Language is an important element of culture. It should be realised that regional differences may be subtle. For example, one word may mean one thing in one Latin American country, but something different in another. It should also be kept in mind that much information is carried in non-verbal communication. In some cultures we nod to signify “yes” and shake our heads to signify “no”: in other cultures the practice is reversed. Within the context of language:
There are often large variations in regional dialects of a given language. The differences between South African, U.S., Australian, and British English are actually modest compared to differences between dialects of Spanish and German.
Idioms involve “figures of speech” that may not be used, or literally translated in other languages. For example, “now now” and “just now” are South Africanisms, causing a lot of confusion for other English speakers. A word such as “robot” is a traffic light in South Africa, but an electronic creature in most other countries.
Neologisms involve terms that have come into language relatively recently as technology or society involved. With the proliferation of computer technology, for example, the idea of an “add-on” became widely known. It may take longer for such terms to “diffuse” into other regions of the world. In parts of the world where English is heavily studied in schools, the emphasis is often on grammar and traditional language rather than on current terminology, so neologisms have a wide potential not to be understood.
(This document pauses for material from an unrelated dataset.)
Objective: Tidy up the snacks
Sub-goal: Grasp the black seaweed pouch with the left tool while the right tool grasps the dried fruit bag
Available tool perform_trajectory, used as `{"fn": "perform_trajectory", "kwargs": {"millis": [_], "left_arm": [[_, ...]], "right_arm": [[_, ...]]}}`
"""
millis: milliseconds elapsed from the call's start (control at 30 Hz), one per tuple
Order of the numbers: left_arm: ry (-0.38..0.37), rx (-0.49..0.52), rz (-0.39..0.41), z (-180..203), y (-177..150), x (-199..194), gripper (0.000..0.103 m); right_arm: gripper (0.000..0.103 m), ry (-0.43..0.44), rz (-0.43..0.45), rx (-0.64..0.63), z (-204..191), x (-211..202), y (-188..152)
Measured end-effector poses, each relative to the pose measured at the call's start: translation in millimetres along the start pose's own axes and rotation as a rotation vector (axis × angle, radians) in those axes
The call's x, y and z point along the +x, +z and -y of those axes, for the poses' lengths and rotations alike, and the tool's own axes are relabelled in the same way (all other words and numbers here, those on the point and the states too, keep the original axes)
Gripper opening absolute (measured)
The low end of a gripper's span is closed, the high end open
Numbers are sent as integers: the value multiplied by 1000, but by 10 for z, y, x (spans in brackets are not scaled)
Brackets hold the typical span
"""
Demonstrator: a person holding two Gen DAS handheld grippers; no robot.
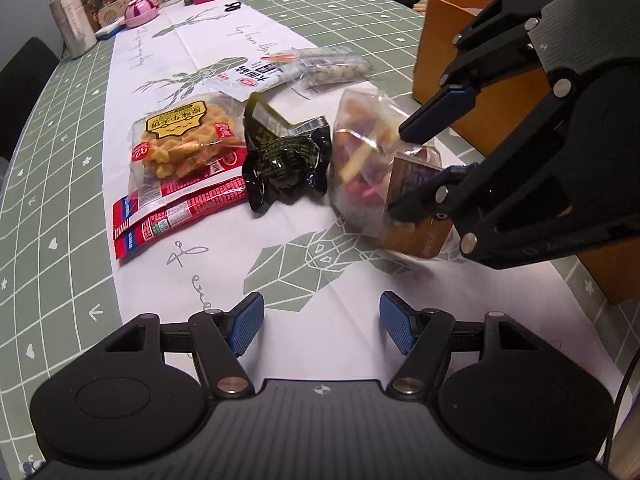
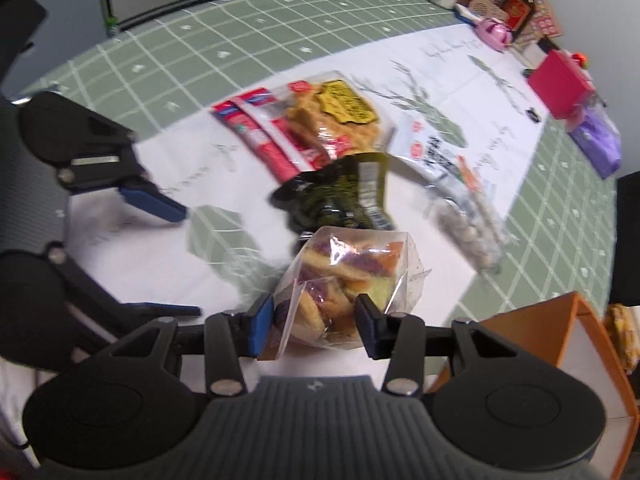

Slang exists within most languages. Again, regional variations are common and not all people in a region where slang is used will necessarily understand this. There are often significant generation gaps in the use of slang.
Motivation: Motive (drive) - a need that is sufficiently pressing to direct the person to seek satisfaction of the need.
Perception: The processes by which people select, organise, and interpret information to form a meaningful picture of the world.
Learning: Changes in an individual’s behaviour arising from experience.
Beliefs and attitudes: Belief is a descriptive thought that a person holds about something. Attitude describes a person's consistently favourable or unfavourable evaluations, feelings, and tendencies towards an object or idea.